I wanted every angle possible just to make sure we had this right. From this angle, there’s a clear lean from McKenzie and it does appear to be a path moving parallel to his end line. AKA “sideways.”
We got incredibly lucky with the broadcast footage with a camera right on the line we need. It’s clear again that McKenzie is in motion to initiate the block and on this angle he seems parallel to the end line. Is it possible he’s a centimeter or two diagonal and not truly parallel? Perhaps, but so far it looks pretty reasonable to conclude parallel.
I promised I’d get to the part where sideways blocking can be problematic rather than is problematic. It’s only a flag if it’s forcible AND uses the head, forearm, or shoulder. Another thing to please note, it only matters what part of the body the blocker uses. It doesn’t matter what part of the body it strikes.
This is pretty easy in my opinion. There’s obvious contact using the shoulder. McKenzie is actually making damn sure he led with it. And his opponent is sent reeling to the ground. I don’t think there’s any question on these criteria.
What was he supposed to do?
I’m giving this question a section because I know it’ll come up in the comments. All those requests to “please note” are for this question. In order to be a flag ALL of the criteria above need to be present. In McKenzie’s case he can’t control that he and the ball are outside of the exception zone but everything else is controllable.
- Option 1: Don’t step into the block. If you don’t have a “path” at all, it can’t be toward or parallel to your end line
- Option 2: Step into the block but earlier so you can move away from your own end line aka “forward”
- Option 3: Do everything the same but use your hands instead of shoulder
I can’t stress this enough, there are numerous ways to make the block that wouldn’t be flagged. The league isn’t asking him to let his teammates get tackled without a fight.
I don’t think this is as obvious as Ford’s. Primarily because Ford traveled a bit more to reach his block making the path criteria far more clear. That said, every angle shows McKenzie moving to initiate the block. There’s no argument to be made he was stationary. All of the other criteria were quite obvious.

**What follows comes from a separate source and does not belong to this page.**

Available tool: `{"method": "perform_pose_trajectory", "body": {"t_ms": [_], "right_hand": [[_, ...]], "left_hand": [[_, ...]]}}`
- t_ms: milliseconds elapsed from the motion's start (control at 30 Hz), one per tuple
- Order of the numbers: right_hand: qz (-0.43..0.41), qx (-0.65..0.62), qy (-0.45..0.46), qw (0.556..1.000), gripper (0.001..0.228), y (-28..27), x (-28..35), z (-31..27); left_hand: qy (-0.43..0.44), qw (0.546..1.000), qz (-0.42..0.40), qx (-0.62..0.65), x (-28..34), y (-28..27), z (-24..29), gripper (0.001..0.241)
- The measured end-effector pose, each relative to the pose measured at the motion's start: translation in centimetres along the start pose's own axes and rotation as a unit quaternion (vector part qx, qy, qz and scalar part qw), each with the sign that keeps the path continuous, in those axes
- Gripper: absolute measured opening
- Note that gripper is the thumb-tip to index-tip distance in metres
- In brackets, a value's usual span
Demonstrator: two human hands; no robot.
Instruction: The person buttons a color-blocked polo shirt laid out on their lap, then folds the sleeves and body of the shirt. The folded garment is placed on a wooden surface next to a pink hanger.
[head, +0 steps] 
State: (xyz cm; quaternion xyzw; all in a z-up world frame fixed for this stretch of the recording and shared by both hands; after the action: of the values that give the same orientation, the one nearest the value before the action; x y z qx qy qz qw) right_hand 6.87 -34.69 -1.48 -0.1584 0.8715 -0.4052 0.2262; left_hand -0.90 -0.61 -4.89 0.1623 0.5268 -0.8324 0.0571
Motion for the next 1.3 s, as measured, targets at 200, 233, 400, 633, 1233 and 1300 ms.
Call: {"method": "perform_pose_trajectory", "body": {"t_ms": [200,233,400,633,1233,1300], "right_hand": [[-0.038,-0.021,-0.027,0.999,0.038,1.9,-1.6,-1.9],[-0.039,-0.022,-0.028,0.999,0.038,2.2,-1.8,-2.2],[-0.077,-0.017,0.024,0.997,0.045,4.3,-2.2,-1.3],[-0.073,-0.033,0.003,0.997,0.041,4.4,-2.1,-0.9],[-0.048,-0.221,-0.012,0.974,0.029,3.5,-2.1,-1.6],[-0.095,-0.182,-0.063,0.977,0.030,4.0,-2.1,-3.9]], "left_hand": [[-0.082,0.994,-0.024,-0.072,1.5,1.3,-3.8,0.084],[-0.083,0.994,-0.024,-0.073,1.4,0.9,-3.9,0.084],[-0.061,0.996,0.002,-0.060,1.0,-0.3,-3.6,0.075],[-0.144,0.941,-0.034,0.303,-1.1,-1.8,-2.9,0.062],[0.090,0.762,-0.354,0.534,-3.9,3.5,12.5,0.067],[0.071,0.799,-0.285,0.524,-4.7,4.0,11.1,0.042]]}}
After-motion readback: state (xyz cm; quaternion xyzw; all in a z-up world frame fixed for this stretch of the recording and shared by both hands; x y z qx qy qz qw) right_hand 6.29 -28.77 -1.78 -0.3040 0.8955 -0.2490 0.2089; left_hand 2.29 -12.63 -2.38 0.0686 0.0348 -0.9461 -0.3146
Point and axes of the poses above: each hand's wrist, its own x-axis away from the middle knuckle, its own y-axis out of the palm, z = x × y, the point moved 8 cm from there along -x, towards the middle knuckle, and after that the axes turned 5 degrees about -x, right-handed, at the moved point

This is a call that if an opponent had done this and it hadn’t been called I wouldn’t be angry. That said, it was called correctly according to the rule. I know a lot of people called it a BS flag but it definitely was not that.
And I know what many of you are thinking. It wasn’t “in the spirit of” the rule. There’s evidence against that notion too. In 2019 this rule was a point of emphasis for the league with video tutorials and refs touring the league making sure teams understood. Further, it was called roughly twice per week during the season last year.
And after all that they didn’t eliminate the rule. They barely tweaked it. For further proof there have been four of these called in 2020, the same rate we saw last year. The fact of the matter is that the league has clearly conveyed what to expect with this rule. Whether you like the rule or not is up to you, but McKenzie’s flag was consistent with it.